Project

General

Profile

Emulator Issues #8161

Hardware Bounding Box gets exponentially more demanding as IR increases

Added by england-reece over 5 years ago. Updated about 4 years ago.

Status:
Won't fix
Priority:
Normal
Assignee:
-
% Done:

0%

Operating system:
N/A
Issue type:
Bug
Milestone:
Regression:
No
Relates to usability:
No
Relates to performance:
Yes
Easy:
No
Relates to maintainability:
No
Regression start:
Fixed in:

Description

Game Name?
Paper Mario: Thousand Year Door

Game ID?
G8ME01

What's the problem? Describe what went wrong in few words.
The game runs nearly flawlessly at all times, except when Mario turns sideways by pressing [R], or when he curls up to go down a pipe, or under other circumstances that transform the Mario Sprite, at which point the FPS falls down immediately to 30-40FPS. Only happens on the OpenGL Backend.

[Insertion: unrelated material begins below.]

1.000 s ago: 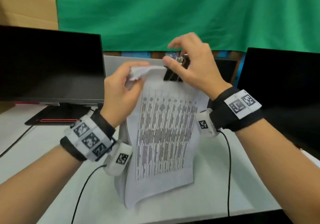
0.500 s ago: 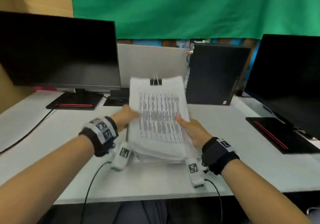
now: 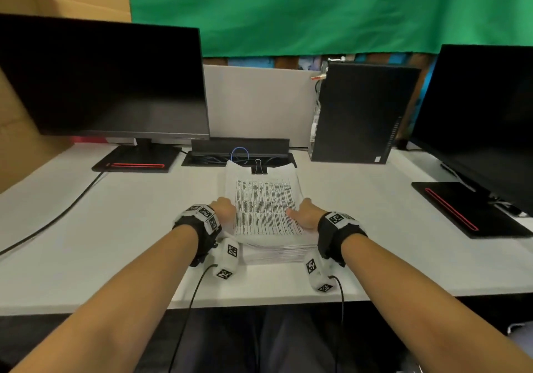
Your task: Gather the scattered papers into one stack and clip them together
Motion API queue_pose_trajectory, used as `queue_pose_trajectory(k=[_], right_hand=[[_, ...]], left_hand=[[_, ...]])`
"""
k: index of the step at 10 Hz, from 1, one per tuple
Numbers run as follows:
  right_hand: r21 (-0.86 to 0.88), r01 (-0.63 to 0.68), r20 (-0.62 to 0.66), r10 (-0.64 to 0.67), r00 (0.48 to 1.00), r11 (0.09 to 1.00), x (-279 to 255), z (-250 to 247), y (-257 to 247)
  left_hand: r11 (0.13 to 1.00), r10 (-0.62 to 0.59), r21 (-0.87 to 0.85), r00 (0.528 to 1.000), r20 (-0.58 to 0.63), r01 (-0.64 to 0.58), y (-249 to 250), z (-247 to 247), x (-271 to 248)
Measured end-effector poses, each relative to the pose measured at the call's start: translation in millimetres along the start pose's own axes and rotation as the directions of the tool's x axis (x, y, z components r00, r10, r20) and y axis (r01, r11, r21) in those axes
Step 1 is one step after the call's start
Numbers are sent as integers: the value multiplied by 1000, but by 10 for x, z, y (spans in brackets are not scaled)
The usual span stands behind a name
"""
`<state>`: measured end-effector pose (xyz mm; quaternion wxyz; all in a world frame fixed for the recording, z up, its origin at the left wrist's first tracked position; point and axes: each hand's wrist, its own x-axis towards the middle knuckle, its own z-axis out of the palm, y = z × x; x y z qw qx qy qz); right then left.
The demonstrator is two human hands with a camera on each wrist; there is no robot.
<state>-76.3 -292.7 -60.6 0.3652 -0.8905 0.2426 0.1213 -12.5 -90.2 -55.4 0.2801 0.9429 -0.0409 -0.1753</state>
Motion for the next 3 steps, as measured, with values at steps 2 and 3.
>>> queue_pose_trajectory(k=[2,3], right_hand=[[-149,52,87,-39,995,987,19,-136,71],[-82,32,265,-9,964,996,-7,-516,9]], left_hand=[[988,-70,-130,991,117,85,36,-106,-27],[931,-77,-312,940,333,187,-7,-348,115]])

What did you expect to happen instead?
The FPS /not/ to drop to 30-ish.

What steps will reproduce the problem?
[Don't assume we have ever played the game and know any level names. Be as
specific as possible.]
1. At any time after Mario gains the ability to pass between pipes by turning sideways, press and hold down [R]. The FPS will immediately halve itself.

Dolphin 3.5 and 3.5-367 are old versions of Dolphin that have
known issues and bugs, so don't report issues about them and test the
latest Dolphin version first.
Which versions of Dolphin did you test on?
4.0.5328

Does using an older version of Dolphin solve your issue? If yes, which
versions of Dolphin used to work?
4.0-4217 works flawlessly.

It would appear 4.0-4219 (OGL: implement bounding box support with ssbo (PR #1550 from degasus)) introduced this bug.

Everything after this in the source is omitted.